Нельзя сказать, что народ некультурен; он сам по себе выше
культуры. Он хранит в себе культуру как высшую ценность, которая может быть признана только с тем, чтобы быть понятой, — и в этом задача гения. <…> Объединение же масс завершается только бес-культурием. Бытовые привычки дают массам явное однообразие чувства и вкуса, используемых на потребу практическим целям и интересам, к ущербу искусства и прибыли эксплуататора. И в этом-то и заключается опасность коммерческого искусства: неверно используемое (а оно почти всегда используется неверно), оно может при помощи технических усовершенствований радио, кинофильмов стать антикультурным инструментом ложных реакций и искусственных потребностей[135].Но и это было еще не все. Музыкальная революция, по Лурье, в соответствии с былым футуристическим замахом, должна была возвратить ее участников к исправленному космосу — здесь возникает тень вроде бы отвергнутого Скрябина, верящего в себя как в орудие спасающего, экстатического преображения мирозданья. Лурье был убежден в сопричастности музыки морали[136]

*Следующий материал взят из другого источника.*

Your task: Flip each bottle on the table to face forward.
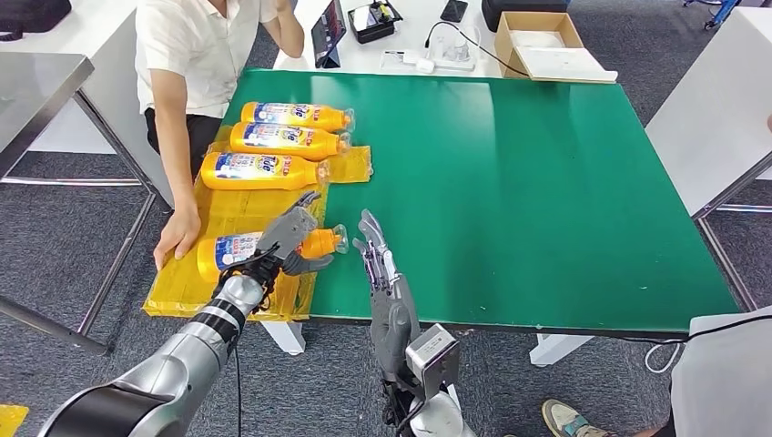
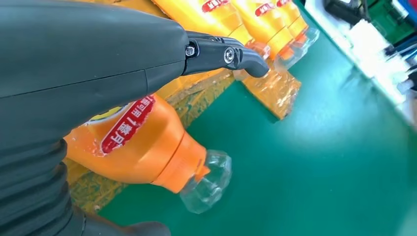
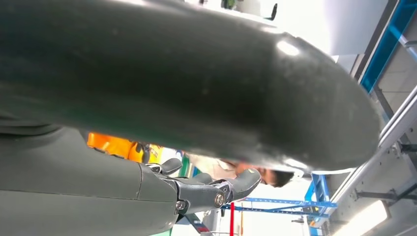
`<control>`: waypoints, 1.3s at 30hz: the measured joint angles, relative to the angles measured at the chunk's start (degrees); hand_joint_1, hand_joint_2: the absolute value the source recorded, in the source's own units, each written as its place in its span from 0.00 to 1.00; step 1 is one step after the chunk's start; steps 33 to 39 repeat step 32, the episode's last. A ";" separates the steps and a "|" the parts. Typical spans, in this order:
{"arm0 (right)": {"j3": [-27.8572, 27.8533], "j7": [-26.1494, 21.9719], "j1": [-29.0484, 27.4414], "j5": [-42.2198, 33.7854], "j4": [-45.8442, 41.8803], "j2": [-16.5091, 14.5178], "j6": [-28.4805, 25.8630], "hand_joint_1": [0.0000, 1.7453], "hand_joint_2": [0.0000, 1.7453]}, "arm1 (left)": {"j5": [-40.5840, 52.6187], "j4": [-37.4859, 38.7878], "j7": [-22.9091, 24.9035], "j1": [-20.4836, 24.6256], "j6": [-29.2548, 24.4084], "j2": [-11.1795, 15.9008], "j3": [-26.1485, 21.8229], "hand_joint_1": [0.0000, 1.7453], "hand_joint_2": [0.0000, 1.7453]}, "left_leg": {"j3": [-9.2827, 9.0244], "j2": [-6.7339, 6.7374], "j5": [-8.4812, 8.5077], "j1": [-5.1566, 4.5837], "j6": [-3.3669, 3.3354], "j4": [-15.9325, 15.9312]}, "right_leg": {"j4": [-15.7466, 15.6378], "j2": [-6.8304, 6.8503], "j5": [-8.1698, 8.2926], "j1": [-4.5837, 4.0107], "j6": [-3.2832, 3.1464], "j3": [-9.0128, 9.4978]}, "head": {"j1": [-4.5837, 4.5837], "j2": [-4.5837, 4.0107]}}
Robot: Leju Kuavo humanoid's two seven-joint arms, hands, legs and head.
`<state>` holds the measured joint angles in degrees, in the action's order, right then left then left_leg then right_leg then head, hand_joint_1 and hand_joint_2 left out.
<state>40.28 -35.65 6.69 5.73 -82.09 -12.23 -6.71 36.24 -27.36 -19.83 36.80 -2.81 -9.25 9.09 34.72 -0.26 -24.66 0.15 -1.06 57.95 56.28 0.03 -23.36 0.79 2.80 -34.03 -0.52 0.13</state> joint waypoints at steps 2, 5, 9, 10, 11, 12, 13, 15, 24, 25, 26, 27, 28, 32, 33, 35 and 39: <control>0.00 -0.13 0.00 -0.15 0.16 0.23 -0.15 0.00 0.00 | -5.30 -1.80 -2.02 -1.10 -0.83 -0.49 -1.09 0.00 1.00 | 0.00 0.00 0.00 -0.01 0.00 0.00 | 0.00 0.00 0.00 0.01 0.00 0.00 | -0.01 0.00; 0.00 -0.61 -0.19 -0.27 0.37 0.85 -0.75 0.00 0.00 | -16.81 -8.16 -4.86 -5.07 -3.74 -1.64 -1.80 0.00 1.00 | 0.02 0.01 -0.01 -0.03 0.00 0.00 | -0.01 0.00 0.00 0.02 0.01 0.00 | -0.01 0.00; 0.00 -1.30 -1.11 0.16 0.36 1.71 -2.13 0.00 0.50 | -28.49 -20.82 -7.77 -12.81 -10.79 -2.94 -1.10 0.00 1.00 | 0.15 0.00 -0.03 -0.04 -0.01 0.00 | -0.03 0.00 -0.01 0.03 0.01 -0.13 | -0.01 0.00; 0.01 -1.74 -1.33 0.35 0.26 1.89 -2.47 0.00 0.75 | -30.37 -23.87 -8.21 -14.52 -12.07 -3.06 -0.75 0.00 1.00 | 0.18 -0.01 -0.03 -0.04 -0.01 0.00 | -0.03 0.00 -0.01 0.02 0.01 -0.16 | -0.01 0.00; 0.13 -2.37 -1.53 0.38 -0.14 2.14 -2.60 0.00 1.00 | -32.95 -27.11 -8.40 -16.17 -12.84 -3.17 -0.34 0.00 1.00 | 0.20 -0.01 -0.03 -0.04 -0.01 0.00 | -0.04 0.00 -0.01 0.02 0.01 -0.19 | -0.02 0.00; 0.41 -3.05 -1.70 0.26 -1.03 2.48 -2.62 0.00 1.00 | -36.19 -30.10 -8.10 -17.64 -12.95 -3.27 0.08 0.00 1.00 | 0.22 -0.01 -0.03 -0.04 -0.01 0.00 | -0.04 0.00 -0.02 0.02 0.01 -0.21 | -0.01 0.00; 0.82 -3.64 -1.82 -0.02 -2.30 2.85 -2.70 0.00 1.00 | -39.63 -32.76 -7.53 -18.85 -12.81 -3.37 0.52 0.00 1.00 | 0.23 -0.02 -0.03 -0.04 -0.01 0.00 | -0.04 0.01 -0.02 0.02 0.01 -0.23 | -0.01 0.00; 1.87 -4.23 -1.93 -0.57 -5.58 3.59 -3.41 0.00 1.00 | -45.50 -37.08 -6.04 -20.58 -12.42 -3.62 1.33 0.00 1.00 | 0.25 -0.02 -0.03 -0.03 -0.01 0.00 | -0.04 0.00 -0.02 0.02 0.01 -0.25 | -0.01 0.00; 1.49 -4.43 -6.40 -2.10 -16.84 5.83 -14.62 0.00 0.00 | -50.13 -47.78 -4.47 -27.99 -10.80 -3.56 7.27 0.00 1.00 | 0.23 -0.02 -0.05 -0.04 -0.01 0.00 | -0.06 0.01 -0.03 0.03 0.01 -0.21 | -0.01 0.00; 0.46 -4.43 -7.79 -2.15 -17.98 5.97 -15.81 0.00 0.00 | -49.66 -49.16 -4.39 -29.52 -10.14 -3.35 8.49 0.00 1.00 | 0.24 -0.03 -0.08 -0.05 -0.01 0.00 | -0.06 0.01 -0.04 0.03 0.01 -0.22 | -0.01 0.00; -0.74 -4.43 -9.20 -2.14 -18.98 6.06 -17.27 0.00 0.00 | -49.28 -50.47 -4.28 -31.12 -9.30 -3.08 9.68 0.00 1.00 | 0.26 -0.03 -0.11 -0.05 0.00 0.00 | -0.07 0.01 -0.05 0.03 0.00 -0.23 | -0.02 0.00; -2.18 -4.43 -10.55 -2.25 -19.87 6.14 -18.86 0.00 0.00 | -48.98 -51.77 -4.27 -32.72 -8.47 -2.76 10.88 0.00 1.00 | 0.28 -0.02 -0.14 -0.05 0.00 0.00 | -0.08 0.01 -0.06 0.03 0.00 -0.25 | -0.02 0.00; -3.78 -4.43 -11.80 -2.65 -20.59 6.17 -20.19 0.00 0.00 | -48.70 -53.00 -4.39 -34.26 -7.84 -2.45 11.95 0.00 1.00 | 0.29 -0.01 -0.16 -0.05 -0.01 0.00 | -0.10 0.00 -0.07 0.03 -0.01 -0.27 | -0.02 0.00; -11.78 -4.12 -16.01 -6.81 -21.48 4.83 -22.60 0.00 0.00 | -49.00 -57.46 -5.56 -39.08 -8.73 -1.46 14.29 0.00 1.00 | 0.30 -0.01 -0.22 -0.05 -0.03 0.00 | -0.12 0.00 -0.13 0.02 0.01 -0.28 | -0.01 0.00; -11.78 -4.12 -16.01 -6.81 -21.48 4.83 -22.60 0.00 0.00 | -49.00 -57.46 -5.56 -39.08 -8.73 -1.46 14.29 0.00 1.00 | 0.30 -0.01 -0.22 -0.05 -0.03 0.00 | -0.12 0.00 -0.13 0.02 0.01 -0.28 | -0.01 0.00; -11.78 -4.12 -16.01 -6.81 -21.48 4.83 -22.60 0.00 0.00 | -49.00 -57.46 -5.56 -39.08 -8.73 -1.46 14.29 0.00 1.00 | 0.30 -0.01 -0.22 -0.05 -0.03 0.00 | -0.12 0.00 -0.13 0.02 0.01 -0.28 | -0.01 0.00; -11.78 -4.12 -16.01 -6.81 -21.48 4.83 -22.60 0.00 0.00 | -49.00 -57.46 -5.56 -39.08 -8.73 -1.46 14.29 0.00 1.00 | 0.30 -0.01 -0.22 -0.05 -0.03 0.00 | -0.12 0.00 -0.13 0.02 0.01 -0.28 | -0.01 0.00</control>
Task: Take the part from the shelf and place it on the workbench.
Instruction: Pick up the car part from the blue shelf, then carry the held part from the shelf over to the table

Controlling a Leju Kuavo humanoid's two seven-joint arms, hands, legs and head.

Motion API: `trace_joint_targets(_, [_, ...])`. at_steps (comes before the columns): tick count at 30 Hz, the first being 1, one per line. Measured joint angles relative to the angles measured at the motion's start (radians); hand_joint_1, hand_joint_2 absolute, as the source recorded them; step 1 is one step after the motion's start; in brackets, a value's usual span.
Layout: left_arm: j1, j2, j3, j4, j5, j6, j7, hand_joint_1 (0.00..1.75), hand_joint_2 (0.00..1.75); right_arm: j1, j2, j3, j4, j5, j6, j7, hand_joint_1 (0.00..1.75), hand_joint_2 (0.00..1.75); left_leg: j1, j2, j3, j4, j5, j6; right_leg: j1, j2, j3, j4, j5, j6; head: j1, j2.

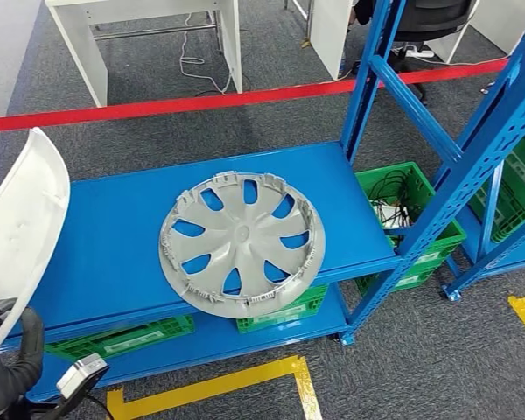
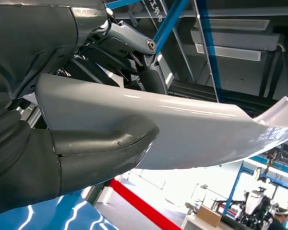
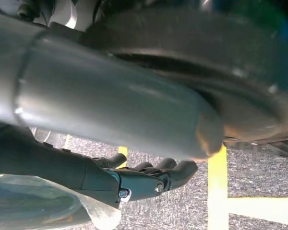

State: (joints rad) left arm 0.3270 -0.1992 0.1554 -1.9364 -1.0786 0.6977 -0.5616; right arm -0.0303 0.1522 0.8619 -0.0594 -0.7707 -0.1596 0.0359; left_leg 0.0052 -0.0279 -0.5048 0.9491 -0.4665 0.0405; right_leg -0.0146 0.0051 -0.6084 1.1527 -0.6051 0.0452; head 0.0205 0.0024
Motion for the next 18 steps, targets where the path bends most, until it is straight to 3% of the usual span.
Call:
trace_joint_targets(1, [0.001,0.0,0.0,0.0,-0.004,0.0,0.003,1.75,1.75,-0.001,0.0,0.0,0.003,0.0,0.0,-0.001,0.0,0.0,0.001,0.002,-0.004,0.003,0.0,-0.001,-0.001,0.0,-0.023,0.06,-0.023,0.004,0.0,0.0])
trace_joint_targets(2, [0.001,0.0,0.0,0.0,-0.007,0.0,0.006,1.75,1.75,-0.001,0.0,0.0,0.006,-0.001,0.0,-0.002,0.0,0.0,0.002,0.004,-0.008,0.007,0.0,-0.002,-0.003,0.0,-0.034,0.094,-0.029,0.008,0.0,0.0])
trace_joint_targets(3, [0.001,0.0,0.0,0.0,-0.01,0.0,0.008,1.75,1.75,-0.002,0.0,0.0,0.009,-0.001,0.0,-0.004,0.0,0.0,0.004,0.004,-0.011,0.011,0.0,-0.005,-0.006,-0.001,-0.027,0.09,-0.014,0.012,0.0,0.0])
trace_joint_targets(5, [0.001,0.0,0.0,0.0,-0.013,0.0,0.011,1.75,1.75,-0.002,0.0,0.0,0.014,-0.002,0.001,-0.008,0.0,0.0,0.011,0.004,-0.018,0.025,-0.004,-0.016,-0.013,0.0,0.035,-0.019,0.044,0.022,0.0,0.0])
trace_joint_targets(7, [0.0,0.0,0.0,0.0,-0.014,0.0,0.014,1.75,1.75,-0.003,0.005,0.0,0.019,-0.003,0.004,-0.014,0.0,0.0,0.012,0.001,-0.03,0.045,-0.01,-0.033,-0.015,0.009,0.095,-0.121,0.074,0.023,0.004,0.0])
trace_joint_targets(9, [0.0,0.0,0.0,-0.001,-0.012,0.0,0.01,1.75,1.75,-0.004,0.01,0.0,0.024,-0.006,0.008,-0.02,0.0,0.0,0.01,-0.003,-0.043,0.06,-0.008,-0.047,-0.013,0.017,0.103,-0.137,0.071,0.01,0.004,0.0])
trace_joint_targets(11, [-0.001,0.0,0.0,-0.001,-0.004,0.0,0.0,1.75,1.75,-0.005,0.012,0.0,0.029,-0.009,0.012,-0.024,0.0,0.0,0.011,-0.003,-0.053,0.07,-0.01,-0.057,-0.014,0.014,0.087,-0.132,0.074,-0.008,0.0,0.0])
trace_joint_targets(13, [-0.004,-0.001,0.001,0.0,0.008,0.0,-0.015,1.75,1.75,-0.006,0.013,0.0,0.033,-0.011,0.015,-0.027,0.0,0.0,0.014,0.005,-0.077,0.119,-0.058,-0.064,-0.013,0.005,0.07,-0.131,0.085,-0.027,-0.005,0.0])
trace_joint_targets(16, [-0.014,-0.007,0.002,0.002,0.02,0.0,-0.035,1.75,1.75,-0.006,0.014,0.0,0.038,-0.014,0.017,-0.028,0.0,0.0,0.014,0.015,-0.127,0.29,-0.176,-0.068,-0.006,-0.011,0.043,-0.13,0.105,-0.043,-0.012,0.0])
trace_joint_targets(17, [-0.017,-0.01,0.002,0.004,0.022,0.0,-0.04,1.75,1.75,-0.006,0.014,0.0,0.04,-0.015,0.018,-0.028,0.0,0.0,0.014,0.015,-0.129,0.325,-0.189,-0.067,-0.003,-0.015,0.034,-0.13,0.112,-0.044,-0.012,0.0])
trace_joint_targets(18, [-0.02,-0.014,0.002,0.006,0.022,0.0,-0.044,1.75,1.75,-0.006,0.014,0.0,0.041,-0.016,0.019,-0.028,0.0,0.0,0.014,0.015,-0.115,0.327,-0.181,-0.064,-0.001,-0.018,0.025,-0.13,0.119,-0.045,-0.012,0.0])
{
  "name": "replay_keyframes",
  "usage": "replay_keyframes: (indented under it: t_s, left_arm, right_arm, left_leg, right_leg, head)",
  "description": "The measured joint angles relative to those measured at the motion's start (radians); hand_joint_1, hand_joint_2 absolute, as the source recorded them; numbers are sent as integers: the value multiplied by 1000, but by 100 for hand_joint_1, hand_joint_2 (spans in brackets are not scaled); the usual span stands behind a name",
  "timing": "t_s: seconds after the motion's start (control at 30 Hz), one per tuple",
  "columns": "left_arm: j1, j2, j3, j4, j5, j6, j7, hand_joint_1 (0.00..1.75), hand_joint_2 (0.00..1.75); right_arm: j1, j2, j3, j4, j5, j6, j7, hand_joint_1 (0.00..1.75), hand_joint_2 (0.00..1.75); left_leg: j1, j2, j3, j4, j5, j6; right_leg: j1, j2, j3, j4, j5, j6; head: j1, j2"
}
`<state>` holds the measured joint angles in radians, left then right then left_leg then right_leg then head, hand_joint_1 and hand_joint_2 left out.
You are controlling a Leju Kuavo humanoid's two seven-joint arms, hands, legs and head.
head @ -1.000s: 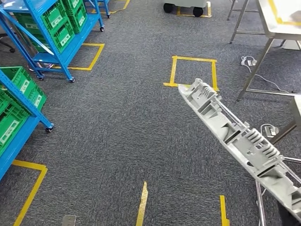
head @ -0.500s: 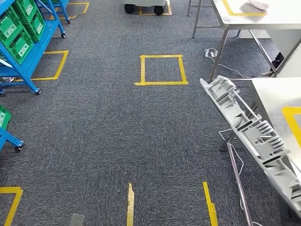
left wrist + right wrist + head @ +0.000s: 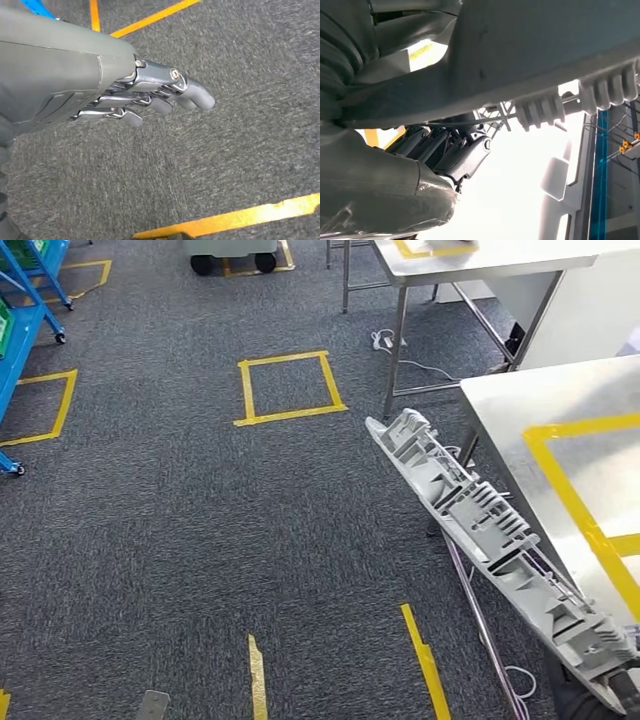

и тому, что Алексей Лосев относил к сфере абсолютной мифологии: «Художник, артист Божьей милостью, должен был бы заменить священника. Но есть ли в нашу эпоху такие артисты?»[137] И даже: «Три христианские ипостаси равноценны трем ипостасям музыки — мелодии, гармонии и ритму. Музыка обладает [также и] несказанной свободой»[138]. Напомним, что в лосевской тетрактиде четвертый элемент — то, что Лурье обозначает как выявление «несказанной», ноуменальной свободы, — может трактоваться и как (возможная, добавочная) ипостась абсолютного. Такое соотношение музыкально-революционного проекта со свободно понятым христианским космосом привело Лурье от сочинений, расширяющих пределы музыкальности, особенно в пору экспериментов 1910-х — начала 1920-х годов, к музыке модальной, лучший образец которой в его творчестве — Concerto Spirituale, о котором речь пойдет ниже. Ведь лад еще со времен Боэция увязывался с этическим.